Sucede que la condición natural del hombre es el desamparo. Desgarbado y vertical, a merced del viento helado y la lluvia, la fiera y el rayo, debe refugiarse en las entrañas de la tierra hasta que dos descubrimientos, la fertilidad de la semilla y la idea de la casa ―reflejos del instante de la fecundación y la seguridad uterina― le otorgan el dominio del mundo.

Una casa es un trozo acotado de lo existente. Debe poseer un techo para protegernos del sol y la inclemencia, unos muros que nos guarden del frío y las miradas ajenas, unas ventanas que permitan el paso de la luz y la visión del exterior. Para la intuición genial de los niños las ventanas son los ojos de la casa. Nuestra psique, nuestra idea de lo privado no se entendería sin ese círculo inviolable, frontera de nuestra intimidad. Llamamos a los templos la casa de dios y al lenguaje la casa del ser. El granjero la defiende con un arma en las manos, las tiranías profanan el domicilio de noche, cuando todos duermen, como los ladrones y los asesinos. Los pintores holandeses descubren la santidad de lo real en la descripción franca, cordial, de los humanos entregados a sus rutinas entre los muros de sus viviendas.
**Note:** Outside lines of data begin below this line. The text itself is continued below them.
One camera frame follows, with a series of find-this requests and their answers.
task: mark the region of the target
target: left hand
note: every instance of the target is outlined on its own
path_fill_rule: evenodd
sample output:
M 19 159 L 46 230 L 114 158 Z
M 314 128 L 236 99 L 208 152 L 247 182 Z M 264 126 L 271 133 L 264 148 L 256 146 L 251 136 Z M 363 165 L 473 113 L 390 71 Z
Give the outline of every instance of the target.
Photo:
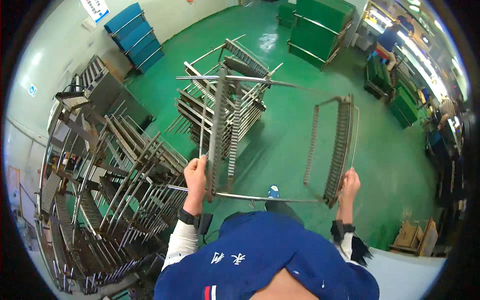
M 188 196 L 183 204 L 183 209 L 193 216 L 202 214 L 202 200 L 205 196 L 205 166 L 207 157 L 202 155 L 200 158 L 192 159 L 183 174 L 188 187 Z

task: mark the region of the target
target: worker
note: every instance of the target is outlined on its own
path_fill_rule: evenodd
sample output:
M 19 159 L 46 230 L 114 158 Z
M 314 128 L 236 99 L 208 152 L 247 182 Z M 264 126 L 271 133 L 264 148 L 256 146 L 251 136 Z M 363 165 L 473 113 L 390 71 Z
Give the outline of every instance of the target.
M 414 34 L 415 33 L 415 28 L 413 27 L 413 24 L 412 24 L 412 16 L 410 14 L 407 13 L 406 16 L 398 16 L 396 18 L 397 20 L 400 21 L 400 24 L 402 24 L 408 31 L 405 32 L 405 29 L 401 28 L 400 30 L 406 35 L 408 36 L 408 34 Z
M 170 236 L 155 300 L 379 299 L 375 278 L 350 259 L 352 207 L 360 187 L 353 168 L 339 198 L 336 219 L 347 229 L 336 246 L 287 215 L 260 211 L 228 217 L 218 239 L 197 251 L 191 224 L 202 213 L 206 162 L 202 156 L 185 168 L 188 196 Z M 279 196 L 272 185 L 268 197 Z
M 388 55 L 387 69 L 389 71 L 393 69 L 396 63 L 395 54 L 393 54 L 393 47 L 395 47 L 395 44 L 403 46 L 403 39 L 397 34 L 400 30 L 399 24 L 400 21 L 397 20 L 392 26 L 387 27 L 385 31 L 377 37 L 377 43 L 375 46 Z
M 438 130 L 442 129 L 445 126 L 445 123 L 448 119 L 451 119 L 456 116 L 456 102 L 450 98 L 443 98 L 442 103 L 438 107 L 440 112 L 440 121 L 438 122 Z

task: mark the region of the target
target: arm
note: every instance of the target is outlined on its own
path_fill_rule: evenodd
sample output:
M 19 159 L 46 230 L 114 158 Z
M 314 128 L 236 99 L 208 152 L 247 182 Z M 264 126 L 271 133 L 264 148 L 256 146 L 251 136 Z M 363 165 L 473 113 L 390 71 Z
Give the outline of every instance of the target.
M 202 214 L 202 200 L 205 195 L 205 165 L 206 156 L 195 158 L 188 163 L 184 170 L 185 181 L 187 181 L 188 195 L 183 204 L 183 209 L 193 215 Z M 165 262 L 162 267 L 178 263 L 185 256 L 197 251 L 198 236 L 197 229 L 193 225 L 187 225 L 178 220 L 173 233 L 170 235 L 168 250 Z
M 338 209 L 335 220 L 342 220 L 343 224 L 353 224 L 353 200 L 360 188 L 360 180 L 354 168 L 345 173 L 342 194 L 338 198 Z M 353 233 L 345 233 L 340 245 L 336 245 L 345 261 L 351 260 Z

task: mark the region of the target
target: blue cabinet
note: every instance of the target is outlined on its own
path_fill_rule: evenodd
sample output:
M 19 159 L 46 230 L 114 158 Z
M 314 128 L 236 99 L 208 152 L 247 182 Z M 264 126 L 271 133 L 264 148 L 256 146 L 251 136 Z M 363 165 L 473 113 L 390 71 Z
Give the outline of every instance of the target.
M 104 27 L 129 61 L 142 73 L 165 55 L 138 3 L 118 13 Z

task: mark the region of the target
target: white sleeve
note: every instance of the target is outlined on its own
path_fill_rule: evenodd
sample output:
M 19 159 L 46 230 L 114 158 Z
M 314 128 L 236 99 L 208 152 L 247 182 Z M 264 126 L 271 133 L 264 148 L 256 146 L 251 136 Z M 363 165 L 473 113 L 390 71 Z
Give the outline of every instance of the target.
M 338 249 L 338 251 L 340 252 L 340 255 L 343 257 L 343 259 L 346 262 L 357 264 L 356 262 L 351 260 L 352 238 L 353 238 L 353 232 L 345 233 L 343 240 L 340 242 L 340 245 L 336 244 L 335 247 Z
M 170 235 L 168 242 L 167 255 L 162 267 L 178 263 L 185 256 L 196 252 L 198 249 L 197 229 L 193 225 L 187 225 L 178 220 L 173 233 Z

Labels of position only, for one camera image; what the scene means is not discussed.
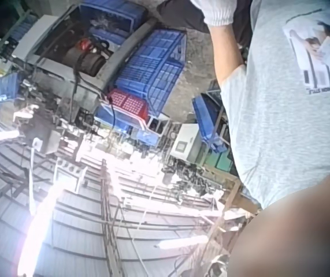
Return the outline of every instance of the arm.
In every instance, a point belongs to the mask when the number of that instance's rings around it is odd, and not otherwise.
[[[232,25],[209,26],[213,43],[216,78],[219,85],[243,64],[243,59],[234,37]]]
[[[215,70],[220,86],[243,64],[232,23],[237,0],[191,0],[202,11],[210,29],[213,43]]]

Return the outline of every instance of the plastic crate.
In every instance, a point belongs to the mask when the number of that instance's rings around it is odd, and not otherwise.
[[[21,76],[19,73],[11,73],[0,78],[0,103],[14,100],[20,90]]]
[[[36,16],[33,16],[32,14],[27,15],[23,22],[21,22],[21,24],[13,30],[13,32],[10,34],[10,37],[19,42],[31,29],[31,27],[34,26],[37,20],[38,18]]]
[[[99,107],[97,113],[95,114],[94,119],[100,123],[105,125],[112,126],[113,124],[113,116],[103,107]],[[121,133],[127,133],[130,126],[125,122],[120,121],[116,118],[116,122],[114,124],[114,129]]]
[[[186,35],[157,29],[125,64],[115,85],[146,99],[149,113],[159,116],[184,68]]]
[[[212,100],[202,95],[193,98],[192,103],[202,140],[205,143],[209,143],[212,138],[213,129],[215,127],[220,108],[217,107]],[[210,146],[215,153],[223,153],[228,150],[227,146],[218,135],[221,128],[222,126],[220,125],[216,131],[216,134],[212,138],[212,143]]]
[[[96,29],[94,27],[90,28],[89,32],[100,40],[108,40],[118,46],[122,45],[128,37],[128,33],[125,35],[119,35],[117,33],[109,32],[103,29]]]
[[[141,26],[147,10],[125,0],[86,0],[80,4],[80,12],[85,20],[105,16],[110,27],[91,28],[90,32],[100,39],[121,45]]]

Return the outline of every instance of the metal beam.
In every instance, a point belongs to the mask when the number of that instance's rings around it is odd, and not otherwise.
[[[97,78],[103,82],[102,90],[105,90],[111,79],[120,69],[120,66],[131,55],[138,44],[152,31],[157,24],[157,19],[150,18],[138,30],[136,30],[121,47],[113,53],[103,68],[98,72]]]

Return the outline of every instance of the concrete floor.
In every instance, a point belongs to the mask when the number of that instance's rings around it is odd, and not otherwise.
[[[131,0],[145,6],[150,13],[159,18],[156,7],[163,0]],[[37,14],[59,16],[71,4],[79,0],[26,0]],[[194,113],[192,98],[205,92],[215,78],[211,38],[208,34],[195,30],[187,31],[187,63],[180,75],[163,113],[174,121],[183,122],[189,113]]]

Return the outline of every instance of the gray t-shirt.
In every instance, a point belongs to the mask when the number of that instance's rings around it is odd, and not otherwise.
[[[327,4],[262,0],[247,68],[221,86],[236,168],[263,208],[330,175],[330,89],[309,92],[283,31]]]

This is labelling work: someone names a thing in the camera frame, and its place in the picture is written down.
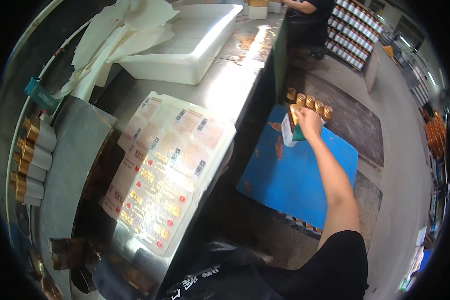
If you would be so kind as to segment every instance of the white plastic tray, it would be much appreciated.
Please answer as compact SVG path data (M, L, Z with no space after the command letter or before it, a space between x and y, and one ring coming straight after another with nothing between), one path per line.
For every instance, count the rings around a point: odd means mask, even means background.
M235 27L241 5L176 6L169 23L175 37L137 55L117 60L136 79L200 83Z

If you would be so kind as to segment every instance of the window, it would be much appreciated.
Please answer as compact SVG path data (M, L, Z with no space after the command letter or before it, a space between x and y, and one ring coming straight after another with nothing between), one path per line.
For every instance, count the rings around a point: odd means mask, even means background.
M372 0L372 3L370 4L370 9L377 13L377 15L382 15L384 12L385 3L378 1L378 0Z
M420 49L420 46L425 39L425 35L422 31L405 16L400 18L400 21L395 27L395 32L410 44L411 49L416 49L416 51Z

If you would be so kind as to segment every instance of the shelf of bottles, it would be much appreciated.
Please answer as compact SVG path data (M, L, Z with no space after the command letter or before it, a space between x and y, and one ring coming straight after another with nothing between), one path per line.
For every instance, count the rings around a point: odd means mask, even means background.
M325 46L354 68L362 70L384 26L353 0L336 0L335 3L328 20Z

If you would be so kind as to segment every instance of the hand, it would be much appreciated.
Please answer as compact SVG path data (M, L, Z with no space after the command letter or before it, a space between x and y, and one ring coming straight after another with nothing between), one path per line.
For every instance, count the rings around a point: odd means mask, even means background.
M309 142L320 139L322 134L322 118L315 111L301 107L295 110L295 116L298 118L300 129L303 136Z
M44 277L42 277L42 292L45 294L45 297L48 300L62 300L62 295L60 294L60 292L58 290L56 290L56 291L49 291L47 289L47 284L45 283L45 278Z

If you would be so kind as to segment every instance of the black t-shirt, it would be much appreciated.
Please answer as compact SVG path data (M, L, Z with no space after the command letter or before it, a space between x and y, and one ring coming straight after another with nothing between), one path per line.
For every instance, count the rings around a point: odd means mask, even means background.
M335 7L334 0L306 0L317 8L311 14L290 9L288 16L289 40L295 47L323 46L327 40L328 19Z
M298 270L228 261L187 276L159 299L363 299L368 288L365 242L356 231L332 235Z

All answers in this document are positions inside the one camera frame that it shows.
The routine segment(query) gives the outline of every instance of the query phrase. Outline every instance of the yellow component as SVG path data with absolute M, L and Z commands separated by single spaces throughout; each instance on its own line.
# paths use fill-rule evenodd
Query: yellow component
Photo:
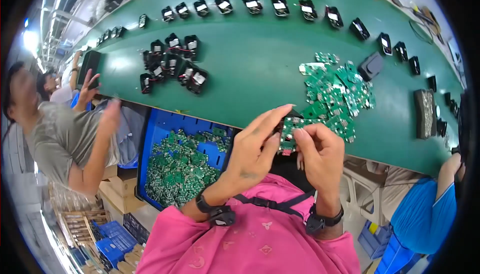
M 375 234 L 375 231 L 377 231 L 378 229 L 378 224 L 375 224 L 375 223 L 371 223 L 370 224 L 370 227 L 368 228 L 368 231 L 370 231 L 371 234 Z

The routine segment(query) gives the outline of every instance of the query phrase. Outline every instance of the black strap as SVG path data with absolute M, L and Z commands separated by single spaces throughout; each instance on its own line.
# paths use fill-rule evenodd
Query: black strap
M 297 196 L 293 199 L 290 199 L 288 201 L 282 202 L 282 203 L 277 203 L 276 201 L 273 200 L 267 200 L 263 198 L 258 198 L 258 197 L 252 197 L 248 199 L 247 197 L 243 196 L 242 194 L 238 194 L 234 198 L 237 199 L 238 201 L 242 202 L 243 204 L 251 203 L 256 206 L 262 206 L 262 207 L 268 207 L 270 209 L 275 209 L 278 211 L 282 211 L 288 214 L 294 214 L 303 219 L 303 216 L 296 210 L 291 209 L 292 206 L 299 204 L 300 202 L 308 199 L 310 196 L 315 194 L 315 190 L 310 191 L 308 193 L 301 194 L 300 196 Z

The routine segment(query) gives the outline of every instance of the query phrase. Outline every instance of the hair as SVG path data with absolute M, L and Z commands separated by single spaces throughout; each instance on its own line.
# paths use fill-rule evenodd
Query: hair
M 10 132 L 10 128 L 12 127 L 13 124 L 15 124 L 15 120 L 12 119 L 8 115 L 8 108 L 11 106 L 13 103 L 12 101 L 12 94 L 10 93 L 10 83 L 12 82 L 12 78 L 14 75 L 20 71 L 21 68 L 25 66 L 25 63 L 23 61 L 17 61 L 13 64 L 13 66 L 10 67 L 10 69 L 7 72 L 7 78 L 5 79 L 5 83 L 3 84 L 3 90 L 1 92 L 2 94 L 2 99 L 1 99 L 1 106 L 3 110 L 3 115 L 10 121 L 10 124 L 7 127 L 7 131 L 5 132 L 5 135 L 2 138 L 2 145 L 3 141 L 5 140 L 5 137 L 8 135 Z

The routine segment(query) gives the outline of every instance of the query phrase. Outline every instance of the black wristwatch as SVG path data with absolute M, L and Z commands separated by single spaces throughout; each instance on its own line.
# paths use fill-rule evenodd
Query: black wristwatch
M 307 219 L 307 225 L 305 226 L 305 230 L 307 234 L 314 235 L 317 234 L 321 229 L 325 227 L 333 227 L 340 223 L 343 217 L 343 206 L 340 205 L 339 213 L 333 217 L 325 217 L 322 215 L 317 214 L 315 203 L 310 208 L 310 216 Z

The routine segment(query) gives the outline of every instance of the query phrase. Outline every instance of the pink shirt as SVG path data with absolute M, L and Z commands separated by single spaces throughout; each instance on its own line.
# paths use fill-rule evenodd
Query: pink shirt
M 303 192 L 284 178 L 268 174 L 244 192 L 277 202 Z M 313 198 L 293 209 L 304 219 Z M 147 273 L 360 273 L 353 238 L 319 241 L 305 233 L 297 215 L 230 199 L 236 223 L 229 227 L 196 223 L 173 206 L 162 211 L 153 226 L 136 274 Z

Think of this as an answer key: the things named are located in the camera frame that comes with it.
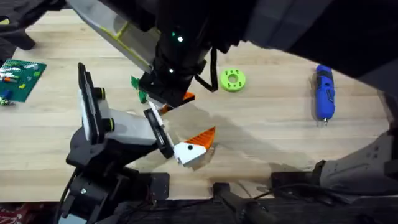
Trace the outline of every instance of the wooden table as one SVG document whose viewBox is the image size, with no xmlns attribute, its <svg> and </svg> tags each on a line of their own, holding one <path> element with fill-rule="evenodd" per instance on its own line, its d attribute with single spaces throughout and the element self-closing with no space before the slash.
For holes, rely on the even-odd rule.
<svg viewBox="0 0 398 224">
<path fill-rule="evenodd" d="M 27 33 L 37 42 L 14 58 L 48 65 L 25 103 L 0 108 L 0 202 L 58 200 L 72 173 L 65 163 L 72 134 L 81 124 L 77 63 L 107 91 L 110 106 L 142 114 L 130 76 L 142 72 L 71 10 L 49 12 Z M 388 129 L 377 91 L 335 73 L 336 113 L 327 128 L 313 119 L 311 77 L 315 63 L 277 50 L 241 43 L 219 54 L 218 71 L 238 68 L 247 77 L 237 93 L 210 93 L 197 82 L 197 99 L 166 114 L 174 139 L 216 126 L 215 146 L 201 166 L 189 169 L 159 151 L 129 166 L 168 172 L 170 198 L 208 198 L 209 186 L 228 181 L 247 197 L 269 183 L 270 173 L 311 170 L 321 159 L 354 152 Z M 203 76 L 208 79 L 209 69 Z"/>
</svg>

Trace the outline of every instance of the wire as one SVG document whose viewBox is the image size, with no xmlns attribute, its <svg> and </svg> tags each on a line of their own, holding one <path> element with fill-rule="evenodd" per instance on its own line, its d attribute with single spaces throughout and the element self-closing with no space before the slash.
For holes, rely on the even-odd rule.
<svg viewBox="0 0 398 224">
<path fill-rule="evenodd" d="M 199 202 L 193 202 L 193 203 L 189 203 L 189 204 L 182 205 L 182 206 L 175 207 L 175 208 L 160 208 L 160 209 L 141 210 L 141 211 L 143 211 L 143 212 L 168 212 L 168 211 L 176 211 L 176 210 L 180 210 L 180 209 L 183 209 L 183 208 L 188 208 L 188 207 L 192 207 L 192 206 L 196 206 L 196 205 L 201 205 L 201 204 L 204 204 L 204 203 L 208 203 L 208 202 L 210 202 L 210 201 L 212 201 L 212 200 L 213 200 L 212 198 L 211 198 L 211 199 L 207 199 L 207 200 L 201 200 L 201 201 L 199 201 Z"/>
<path fill-rule="evenodd" d="M 72 175 L 71 175 L 70 178 L 69 178 L 69 181 L 68 181 L 67 185 L 65 186 L 65 189 L 64 189 L 63 192 L 62 192 L 62 196 L 61 196 L 60 202 L 59 202 L 59 204 L 58 204 L 57 211 L 55 211 L 55 216 L 54 216 L 53 224 L 57 224 L 57 223 L 58 223 L 58 219 L 59 219 L 59 216 L 60 216 L 61 206 L 62 206 L 62 204 L 63 204 L 63 201 L 65 201 L 65 197 L 67 196 L 69 187 L 70 187 L 72 181 L 74 180 L 74 178 L 77 176 L 77 174 L 78 174 L 78 169 L 75 168 L 75 170 L 73 171 Z"/>
<path fill-rule="evenodd" d="M 258 195 L 258 196 L 255 196 L 253 199 L 254 199 L 254 200 L 258 200 L 258 199 L 260 199 L 260 198 L 262 198 L 262 197 L 265 197 L 265 196 L 267 196 L 267 195 L 270 195 L 270 194 L 272 194 L 272 192 L 271 192 L 271 191 L 268 191 L 268 192 L 265 192 L 265 193 L 260 194 L 260 195 Z"/>
<path fill-rule="evenodd" d="M 343 194 L 343 195 L 352 195 L 352 196 L 382 197 L 382 196 L 398 195 L 398 190 L 386 190 L 383 192 L 352 192 L 349 190 L 328 189 L 328 188 L 324 188 L 324 187 L 320 187 L 320 186 L 312 185 L 312 184 L 287 184 L 287 185 L 275 187 L 273 189 L 269 189 L 268 192 L 260 194 L 256 197 L 254 197 L 253 199 L 256 199 L 256 200 L 260 199 L 262 197 L 265 197 L 266 195 L 272 194 L 276 190 L 282 190 L 282 189 L 294 188 L 294 187 L 304 187 L 304 188 L 319 190 L 319 191 L 323 191 L 323 192 L 329 192 L 329 193 L 334 193 L 334 194 Z"/>
</svg>

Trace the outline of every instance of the plastic part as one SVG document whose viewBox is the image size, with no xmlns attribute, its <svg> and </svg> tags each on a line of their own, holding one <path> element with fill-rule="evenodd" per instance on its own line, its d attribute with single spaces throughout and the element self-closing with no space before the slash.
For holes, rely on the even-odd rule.
<svg viewBox="0 0 398 224">
<path fill-rule="evenodd" d="M 141 103 L 146 103 L 147 102 L 147 93 L 139 90 L 139 78 L 131 77 L 131 85 L 133 88 L 135 88 L 138 91 L 138 97 L 139 101 Z"/>
<path fill-rule="evenodd" d="M 335 113 L 335 89 L 330 68 L 324 65 L 317 67 L 317 85 L 315 92 L 317 118 L 327 124 Z"/>
<path fill-rule="evenodd" d="M 189 140 L 186 140 L 185 143 L 203 146 L 206 148 L 206 150 L 209 150 L 209 148 L 213 144 L 215 134 L 216 134 L 216 127 L 214 126 L 209 130 L 204 131 Z"/>
<path fill-rule="evenodd" d="M 184 166 L 192 165 L 196 160 L 206 154 L 203 146 L 180 142 L 174 146 L 174 157 Z"/>
<path fill-rule="evenodd" d="M 231 82 L 229 78 L 235 78 L 235 82 Z M 243 89 L 246 84 L 246 77 L 238 69 L 226 69 L 220 75 L 220 82 L 224 90 L 236 92 Z"/>
<path fill-rule="evenodd" d="M 192 97 L 195 97 L 195 94 L 190 93 L 190 92 L 186 92 L 186 94 L 184 95 L 183 100 L 187 100 L 187 99 L 190 99 Z"/>
</svg>

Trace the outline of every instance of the black mount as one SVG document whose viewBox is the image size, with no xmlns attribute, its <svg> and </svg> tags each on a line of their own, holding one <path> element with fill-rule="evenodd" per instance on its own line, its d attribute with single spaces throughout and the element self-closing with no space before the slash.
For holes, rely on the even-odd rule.
<svg viewBox="0 0 398 224">
<path fill-rule="evenodd" d="M 169 174 L 142 174 L 125 167 L 157 146 L 127 145 L 111 139 L 91 145 L 83 128 L 73 135 L 70 145 L 67 163 L 79 171 L 62 204 L 63 218 L 72 214 L 91 224 L 111 216 L 122 202 L 169 197 Z"/>
<path fill-rule="evenodd" d="M 257 200 L 243 199 L 231 192 L 229 184 L 213 184 L 214 199 L 220 200 L 229 208 L 236 217 L 238 223 L 252 224 L 282 224 L 284 221 L 276 219 L 268 210 L 261 206 Z"/>
<path fill-rule="evenodd" d="M 82 63 L 79 63 L 78 68 L 86 117 L 83 118 L 84 127 L 78 129 L 70 141 L 67 164 L 76 167 L 76 170 L 61 198 L 63 202 L 69 190 L 60 208 L 62 217 L 72 214 L 85 219 L 88 224 L 93 224 L 112 216 L 120 203 L 167 199 L 169 174 L 141 174 L 125 167 L 158 149 L 158 145 L 124 144 L 107 138 L 106 132 L 114 131 L 117 127 L 113 119 L 103 119 L 101 116 L 98 101 L 105 99 L 105 91 L 94 88 L 91 75 Z M 107 129 L 102 121 L 107 121 L 113 128 Z M 153 119 L 149 122 L 152 128 L 157 124 L 151 123 L 154 122 Z M 169 155 L 170 150 L 172 148 L 162 150 L 165 157 L 172 156 Z"/>
</svg>

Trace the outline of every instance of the black cable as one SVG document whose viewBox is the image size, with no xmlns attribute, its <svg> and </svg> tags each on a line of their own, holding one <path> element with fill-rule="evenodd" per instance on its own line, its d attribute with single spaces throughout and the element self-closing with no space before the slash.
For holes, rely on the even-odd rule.
<svg viewBox="0 0 398 224">
<path fill-rule="evenodd" d="M 328 189 L 324 187 L 320 187 L 317 185 L 312 185 L 312 184 L 287 184 L 287 185 L 282 185 L 273 189 L 269 189 L 268 192 L 260 194 L 253 199 L 260 199 L 262 197 L 265 197 L 266 195 L 272 194 L 275 190 L 282 190 L 286 188 L 294 188 L 294 187 L 304 187 L 308 189 L 313 189 L 313 190 L 318 190 L 318 191 L 323 191 L 323 192 L 329 192 L 329 193 L 334 193 L 334 194 L 343 194 L 343 195 L 352 195 L 352 196 L 368 196 L 368 197 L 382 197 L 382 196 L 393 196 L 393 195 L 398 195 L 398 190 L 386 190 L 384 192 L 352 192 L 349 190 L 334 190 L 334 189 Z"/>
<path fill-rule="evenodd" d="M 58 204 L 57 210 L 55 211 L 55 216 L 54 216 L 53 224 L 58 224 L 58 218 L 59 218 L 59 216 L 60 216 L 61 206 L 62 206 L 62 204 L 63 204 L 63 201 L 65 201 L 65 197 L 67 196 L 67 193 L 68 193 L 70 184 L 72 183 L 72 181 L 74 180 L 74 178 L 77 176 L 77 174 L 78 174 L 78 169 L 75 168 L 75 170 L 74 170 L 73 173 L 72 173 L 72 176 L 70 176 L 70 179 L 69 179 L 67 185 L 65 186 L 65 189 L 64 189 L 63 192 L 62 192 L 62 196 L 61 196 L 60 202 L 59 202 L 59 204 Z"/>
<path fill-rule="evenodd" d="M 210 78 L 213 91 L 218 90 L 218 79 L 217 79 L 217 48 L 213 47 L 210 52 Z"/>
<path fill-rule="evenodd" d="M 196 205 L 201 205 L 201 204 L 204 204 L 204 203 L 208 203 L 208 202 L 210 202 L 210 201 L 212 201 L 213 199 L 211 198 L 211 199 L 207 199 L 207 200 L 201 200 L 201 201 L 199 201 L 199 202 L 192 202 L 192 203 L 189 203 L 189 204 L 186 204 L 186 205 L 182 205 L 182 206 L 179 206 L 179 207 L 175 207 L 175 208 L 160 208 L 160 209 L 153 209 L 153 210 L 141 210 L 141 211 L 143 211 L 143 212 L 168 212 L 168 211 L 176 211 L 176 210 L 180 210 L 180 209 L 183 209 L 183 208 L 188 208 L 188 207 L 192 207 L 192 206 L 196 206 Z"/>
<path fill-rule="evenodd" d="M 195 80 L 205 87 L 210 92 L 218 90 L 218 79 L 217 79 L 217 48 L 213 47 L 210 52 L 210 79 L 211 85 L 204 81 L 199 74 L 195 74 Z"/>
<path fill-rule="evenodd" d="M 260 194 L 260 195 L 258 195 L 258 196 L 255 196 L 253 199 L 254 199 L 254 200 L 258 200 L 258 199 L 260 199 L 260 198 L 262 198 L 262 197 L 265 197 L 265 196 L 267 196 L 267 195 L 270 195 L 270 194 L 272 194 L 272 192 L 271 192 L 271 191 L 268 191 L 268 192 L 265 192 L 265 193 Z"/>
</svg>
El hogar de la infancia nunca nos abandona, vuelve una y otra vez en los sueños, en una melancólica cartografía de corredores y zonas de luz y de espanto. Nos hacemos adultos y acabamos ocupando una casa para nosotros solos, una proyección de lo que somos, nuestro dominio. Lo que nos muestran los planos del constructor o las habitaciones vacías que recorremos esperanzados con el agente de la inmobiliaria es el decorado de una biografía posible. Esos espacios se llenarán de placeres, tedios y tragedias. Algunos serán habilitados como dormitorios, donde nos entregaremos a la aventura del sueño y al goce venéreo. Una estancia se consagra al procesado de los alimentos otra, dotada de un ingenioso dispositivo de cañerías, cuyas superficies evocan el laboratorio y su escenografía el altar, queda dedicada a la evacuación de orina y heces y al cuidado de nuestro cuerpo y apariencia personal. Un espejo ahí nos recuerda cada mañana los estragos del tiempo. En un extremo, una habitación de colores tiernos albergará los primeros años de las crías y se transformará en la trinchera del adolescente, las paredes saturadas con los emblemas baratos de sus fantasías, su rabia y su ruptura con lo heredado. La más grande, el lugar de reunión, el lugar donde se recibe a los amigos, contiene libros, bebidas y dispositivos destinados a dotar de amenidad los momentos de reposo.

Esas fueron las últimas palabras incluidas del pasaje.